**Brief**:
Each line of the records is to be returned verbatim, with the images omitted.

**Exercise inputs**:
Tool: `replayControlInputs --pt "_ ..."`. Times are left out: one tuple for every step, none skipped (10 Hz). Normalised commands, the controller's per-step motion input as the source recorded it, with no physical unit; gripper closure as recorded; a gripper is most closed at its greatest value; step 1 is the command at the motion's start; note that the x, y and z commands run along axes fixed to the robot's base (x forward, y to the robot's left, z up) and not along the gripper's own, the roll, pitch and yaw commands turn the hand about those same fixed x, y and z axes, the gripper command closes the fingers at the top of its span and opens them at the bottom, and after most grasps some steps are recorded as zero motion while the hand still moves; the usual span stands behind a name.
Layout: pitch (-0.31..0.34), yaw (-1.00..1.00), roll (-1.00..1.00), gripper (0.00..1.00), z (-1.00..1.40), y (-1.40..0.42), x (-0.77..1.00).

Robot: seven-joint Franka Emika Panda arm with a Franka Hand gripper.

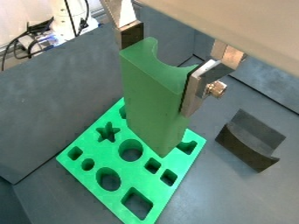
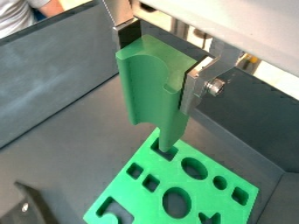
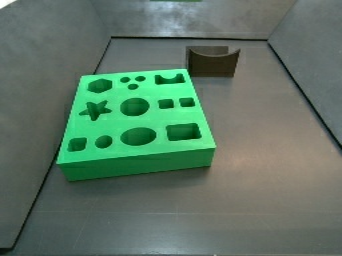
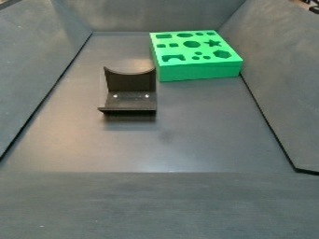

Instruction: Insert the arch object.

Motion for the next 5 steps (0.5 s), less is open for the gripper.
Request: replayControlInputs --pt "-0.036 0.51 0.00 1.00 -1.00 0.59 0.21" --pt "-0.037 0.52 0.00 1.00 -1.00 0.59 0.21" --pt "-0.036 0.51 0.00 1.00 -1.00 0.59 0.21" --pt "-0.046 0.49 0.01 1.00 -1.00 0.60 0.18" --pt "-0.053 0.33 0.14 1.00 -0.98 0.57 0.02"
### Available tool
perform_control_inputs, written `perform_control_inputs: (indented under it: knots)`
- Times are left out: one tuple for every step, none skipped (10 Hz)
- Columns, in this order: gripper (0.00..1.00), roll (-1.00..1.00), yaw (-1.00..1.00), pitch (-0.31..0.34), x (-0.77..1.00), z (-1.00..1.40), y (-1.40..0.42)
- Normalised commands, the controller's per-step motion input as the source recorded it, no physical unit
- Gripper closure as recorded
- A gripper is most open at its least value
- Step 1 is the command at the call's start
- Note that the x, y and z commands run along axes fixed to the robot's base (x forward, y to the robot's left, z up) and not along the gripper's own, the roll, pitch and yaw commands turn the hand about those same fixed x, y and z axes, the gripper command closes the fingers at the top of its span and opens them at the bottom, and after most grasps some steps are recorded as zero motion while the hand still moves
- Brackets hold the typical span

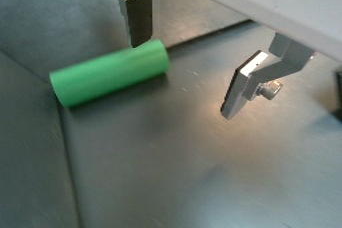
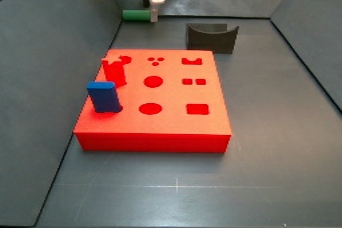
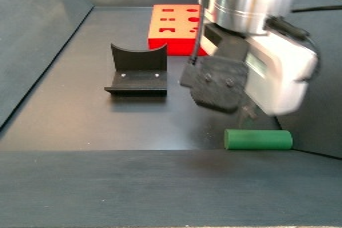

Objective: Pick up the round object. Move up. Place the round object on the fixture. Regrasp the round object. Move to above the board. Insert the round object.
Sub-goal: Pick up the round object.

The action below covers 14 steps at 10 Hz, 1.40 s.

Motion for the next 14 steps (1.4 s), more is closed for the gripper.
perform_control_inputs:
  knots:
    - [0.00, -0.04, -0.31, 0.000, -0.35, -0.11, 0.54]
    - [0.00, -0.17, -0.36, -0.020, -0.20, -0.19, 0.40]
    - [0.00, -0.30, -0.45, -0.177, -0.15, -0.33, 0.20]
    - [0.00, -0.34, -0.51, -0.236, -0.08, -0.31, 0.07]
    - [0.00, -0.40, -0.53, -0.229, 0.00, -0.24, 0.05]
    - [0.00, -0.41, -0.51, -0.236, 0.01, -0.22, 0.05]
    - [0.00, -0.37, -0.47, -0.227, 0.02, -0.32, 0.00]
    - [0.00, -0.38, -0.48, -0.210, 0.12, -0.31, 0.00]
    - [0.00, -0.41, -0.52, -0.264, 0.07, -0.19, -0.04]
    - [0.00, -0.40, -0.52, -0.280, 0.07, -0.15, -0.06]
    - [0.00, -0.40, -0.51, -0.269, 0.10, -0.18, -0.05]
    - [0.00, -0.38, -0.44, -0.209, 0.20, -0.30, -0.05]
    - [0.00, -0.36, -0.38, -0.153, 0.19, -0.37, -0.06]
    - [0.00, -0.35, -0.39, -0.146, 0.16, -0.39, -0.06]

**The answer**:
Tool: `replayControlInputs --pt "_ ..."`. Times are left out: one tuple for every step, none skipped (10 Hz). Normalised commands, the controller's per-step motion input as the source recorded it, with no physical unit; gripper closure as recorded; a gripper is most closed at its greatest value; step 1 is the command at the motion's start; note that the x, y and z commands run along axes fixed to the robot's base (x forward, y to the robot's left, z up) and not along the gripper's own, the roll, pitch and yaw commands turn the hand about those same fixed x, y and z axes, the gripper command closes the fingers at the top of its span and opens them at the bottom, and after most grasps some steps are recorded as zero motion while the hand still moves; the usual span stands behind a name.
Layout: pitch (-0.31..0.34), yaw (-1.00..1.00), roll (-1.00..1.00), gripper (0.00..1.00), z (-1.00..1.40), y (-1.40..0.42), x (-0.77..1.00).

Robot: seven-joint Franka Emika Panda arm with a Franka Hand gripper.


Instruction: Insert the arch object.

Motion for the next 5 steps (0.5 s), less is open for the gripper.
Request: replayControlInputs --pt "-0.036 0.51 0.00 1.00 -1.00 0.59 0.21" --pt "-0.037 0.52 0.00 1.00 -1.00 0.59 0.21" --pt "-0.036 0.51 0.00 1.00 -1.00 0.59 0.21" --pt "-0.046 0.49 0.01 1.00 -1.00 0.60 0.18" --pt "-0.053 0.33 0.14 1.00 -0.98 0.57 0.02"
### Available tool
perform_control_inputs, written `perform_control_inputs: (indented under it: knots)`
- Times are left out: one tuple for every step, none skipped (10 Hz)
- Columns, in this order: gripper (0.00..1.00), roll (-1.00..1.00), yaw (-1.00..1.00), pitch (-0.31..0.34), x (-0.77..1.00), z (-1.00..1.40), y (-1.40..0.42)
- Normalised commands, the controller's per-step motion input as the source recorded it, no physical unit
- Gripper closure as recorded
- A gripper is most open at its least value
- Step 1 is the command at the call's start
- Note that the x, y and z commands run along axes fixed to the robot's base (x forward, y to the robot's left, z up) and not along the gripper's own, the roll, pitch and yaw commands turn the hand about those same fixed x, y and z axes, the gripper command closes the fingers at the top of its span and opens them at the bottom, and after most grasps some steps are recorded as zero motion while the hand still moves
- Brackets hold the typical span


Objective: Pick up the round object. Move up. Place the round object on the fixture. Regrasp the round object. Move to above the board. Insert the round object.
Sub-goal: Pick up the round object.

The action below covers 14 steps at 10 Hz, 1.40 s.

Motion for the next 14 steps (1.4 s), more is closed for the gripper.
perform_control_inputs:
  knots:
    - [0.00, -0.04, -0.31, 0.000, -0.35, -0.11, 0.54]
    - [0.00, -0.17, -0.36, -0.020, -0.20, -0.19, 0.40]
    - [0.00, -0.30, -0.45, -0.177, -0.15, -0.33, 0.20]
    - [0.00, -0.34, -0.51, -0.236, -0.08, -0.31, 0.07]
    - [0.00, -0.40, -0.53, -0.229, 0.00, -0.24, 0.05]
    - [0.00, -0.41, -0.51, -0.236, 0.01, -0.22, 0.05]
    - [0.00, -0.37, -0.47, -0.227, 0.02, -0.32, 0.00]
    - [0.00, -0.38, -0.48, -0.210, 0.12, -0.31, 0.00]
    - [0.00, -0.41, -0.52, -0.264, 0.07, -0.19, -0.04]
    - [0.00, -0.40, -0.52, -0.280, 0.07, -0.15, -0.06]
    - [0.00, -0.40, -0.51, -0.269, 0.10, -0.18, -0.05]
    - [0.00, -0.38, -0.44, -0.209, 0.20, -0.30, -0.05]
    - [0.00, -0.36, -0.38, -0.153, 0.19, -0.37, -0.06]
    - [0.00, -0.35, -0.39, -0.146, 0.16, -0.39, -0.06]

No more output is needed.